> **Prompt**
Would you set down the complete data below, exactly as shown?

> **Excerpted data**
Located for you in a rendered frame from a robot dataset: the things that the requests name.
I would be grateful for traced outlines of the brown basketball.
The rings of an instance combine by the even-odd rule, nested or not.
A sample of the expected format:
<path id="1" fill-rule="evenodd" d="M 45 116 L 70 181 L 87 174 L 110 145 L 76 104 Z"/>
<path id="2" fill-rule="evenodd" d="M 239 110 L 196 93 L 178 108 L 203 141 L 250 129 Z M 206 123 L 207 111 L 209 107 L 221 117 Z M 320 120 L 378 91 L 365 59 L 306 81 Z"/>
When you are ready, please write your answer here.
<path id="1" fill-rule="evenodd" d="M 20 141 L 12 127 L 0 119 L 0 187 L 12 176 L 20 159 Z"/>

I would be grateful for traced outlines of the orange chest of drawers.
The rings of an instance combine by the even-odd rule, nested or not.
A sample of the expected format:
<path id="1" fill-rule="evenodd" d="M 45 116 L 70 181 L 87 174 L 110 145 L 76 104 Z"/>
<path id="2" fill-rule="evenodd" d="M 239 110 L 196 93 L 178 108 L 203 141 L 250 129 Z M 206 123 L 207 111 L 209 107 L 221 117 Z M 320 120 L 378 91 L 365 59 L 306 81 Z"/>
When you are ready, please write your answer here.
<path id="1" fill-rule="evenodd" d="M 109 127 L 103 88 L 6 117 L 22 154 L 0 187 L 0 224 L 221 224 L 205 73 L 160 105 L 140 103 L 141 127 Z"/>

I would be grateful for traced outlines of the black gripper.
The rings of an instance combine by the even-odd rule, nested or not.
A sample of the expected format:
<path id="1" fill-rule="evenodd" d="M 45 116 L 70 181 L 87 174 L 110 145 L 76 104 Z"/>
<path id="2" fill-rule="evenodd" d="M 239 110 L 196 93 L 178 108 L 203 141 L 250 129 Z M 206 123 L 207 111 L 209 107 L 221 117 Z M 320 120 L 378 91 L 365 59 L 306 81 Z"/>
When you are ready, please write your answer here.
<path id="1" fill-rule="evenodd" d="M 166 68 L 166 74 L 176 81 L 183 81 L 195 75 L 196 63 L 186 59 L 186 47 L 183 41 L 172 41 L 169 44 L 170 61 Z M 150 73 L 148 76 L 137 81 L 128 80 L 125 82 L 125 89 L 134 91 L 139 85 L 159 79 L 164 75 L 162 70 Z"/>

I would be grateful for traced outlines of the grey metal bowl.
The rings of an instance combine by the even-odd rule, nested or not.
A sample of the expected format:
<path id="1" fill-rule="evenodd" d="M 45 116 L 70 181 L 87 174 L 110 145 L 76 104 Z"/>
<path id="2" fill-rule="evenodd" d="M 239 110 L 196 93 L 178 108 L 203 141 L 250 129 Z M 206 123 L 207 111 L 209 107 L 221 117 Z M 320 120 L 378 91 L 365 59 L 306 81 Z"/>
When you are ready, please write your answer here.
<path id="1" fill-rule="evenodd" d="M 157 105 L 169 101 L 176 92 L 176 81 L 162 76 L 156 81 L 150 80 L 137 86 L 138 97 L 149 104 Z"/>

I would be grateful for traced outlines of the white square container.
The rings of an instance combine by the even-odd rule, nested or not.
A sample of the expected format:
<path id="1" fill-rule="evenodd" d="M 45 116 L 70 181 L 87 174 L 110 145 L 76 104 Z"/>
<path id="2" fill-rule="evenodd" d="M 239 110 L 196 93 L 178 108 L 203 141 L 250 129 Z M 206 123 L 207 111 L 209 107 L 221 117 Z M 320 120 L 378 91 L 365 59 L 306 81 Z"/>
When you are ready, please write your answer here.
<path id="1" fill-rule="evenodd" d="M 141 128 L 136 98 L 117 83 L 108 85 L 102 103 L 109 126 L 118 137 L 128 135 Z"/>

> **Output for this exercise**
Located for you in a rendered frame from a robot dataset: the things that the requests name.
I would be grateful for traced outlines of the brown basketball.
The rings of an instance combine by the even-odd rule, nested or not.
A sample of the expected format:
<path id="1" fill-rule="evenodd" d="M 45 116 L 70 181 L 87 174 L 110 145 L 76 104 Z"/>
<path id="2" fill-rule="evenodd" d="M 239 110 L 196 93 L 178 108 L 203 141 L 250 129 Z M 206 123 L 207 111 L 209 107 L 221 117 Z M 320 120 L 378 91 L 365 59 L 306 81 Z"/>
When you are ready, please write your answer here.
<path id="1" fill-rule="evenodd" d="M 20 141 L 12 127 L 0 119 L 0 187 L 12 176 L 20 159 Z"/>

I would be grateful for traced outlines of the orange chest of drawers.
The rings of an instance combine by the even-odd rule, nested or not.
A sample of the expected format:
<path id="1" fill-rule="evenodd" d="M 45 116 L 70 181 L 87 174 L 110 145 L 76 104 Z"/>
<path id="2" fill-rule="evenodd" d="M 239 110 L 196 93 L 178 108 L 203 141 L 250 129 Z M 206 123 L 207 111 L 209 107 L 221 117 Z M 320 120 L 378 91 L 365 59 L 306 81 Z"/>
When you are ready, please write your answer here.
<path id="1" fill-rule="evenodd" d="M 109 127 L 103 88 L 6 117 L 22 154 L 0 187 L 0 224 L 221 224 L 205 73 L 160 105 L 140 103 L 141 127 Z"/>

I would be grateful for traced outlines of the black gripper.
The rings of an instance combine by the even-odd rule, nested or not.
A sample of the expected format:
<path id="1" fill-rule="evenodd" d="M 45 116 L 70 181 L 87 174 L 110 145 L 76 104 Z"/>
<path id="2" fill-rule="evenodd" d="M 239 110 L 196 93 L 178 108 L 203 141 L 250 129 Z M 206 123 L 207 111 L 209 107 L 221 117 Z M 320 120 L 378 91 L 365 59 L 306 81 Z"/>
When you are ready, please write your answer here.
<path id="1" fill-rule="evenodd" d="M 166 68 L 166 74 L 176 81 L 183 81 L 195 75 L 196 63 L 186 59 L 186 47 L 183 41 L 172 41 L 169 44 L 170 61 Z M 150 73 L 148 76 L 137 81 L 128 80 L 125 82 L 125 89 L 134 91 L 139 85 L 159 79 L 164 75 L 162 70 Z"/>

I would be grateful for traced outlines of the grey metal bowl.
The rings of an instance combine by the even-odd rule, nested or not.
A sample of the expected format:
<path id="1" fill-rule="evenodd" d="M 45 116 L 70 181 L 87 174 L 110 145 L 76 104 Z"/>
<path id="2" fill-rule="evenodd" d="M 239 110 L 196 93 L 178 108 L 203 141 L 250 129 Z M 206 123 L 207 111 L 209 107 L 221 117 Z M 320 120 L 378 91 L 365 59 L 306 81 Z"/>
When you are ready, please write your answer here.
<path id="1" fill-rule="evenodd" d="M 157 105 L 169 101 L 176 92 L 176 81 L 162 76 L 156 81 L 150 80 L 137 86 L 138 97 L 149 104 Z"/>

I would be grateful for traced outlines of the white square container.
The rings of an instance combine by the even-odd rule, nested or not.
A sample of the expected format:
<path id="1" fill-rule="evenodd" d="M 45 116 L 70 181 L 87 174 L 110 145 L 76 104 Z"/>
<path id="2" fill-rule="evenodd" d="M 239 110 L 196 93 L 178 108 L 203 141 L 250 129 Z M 206 123 L 207 111 L 209 107 L 221 117 Z M 320 120 L 378 91 L 365 59 L 306 81 Z"/>
When you are ready, please write your answer here.
<path id="1" fill-rule="evenodd" d="M 141 128 L 136 98 L 117 83 L 108 85 L 102 103 L 109 126 L 118 137 L 128 135 Z"/>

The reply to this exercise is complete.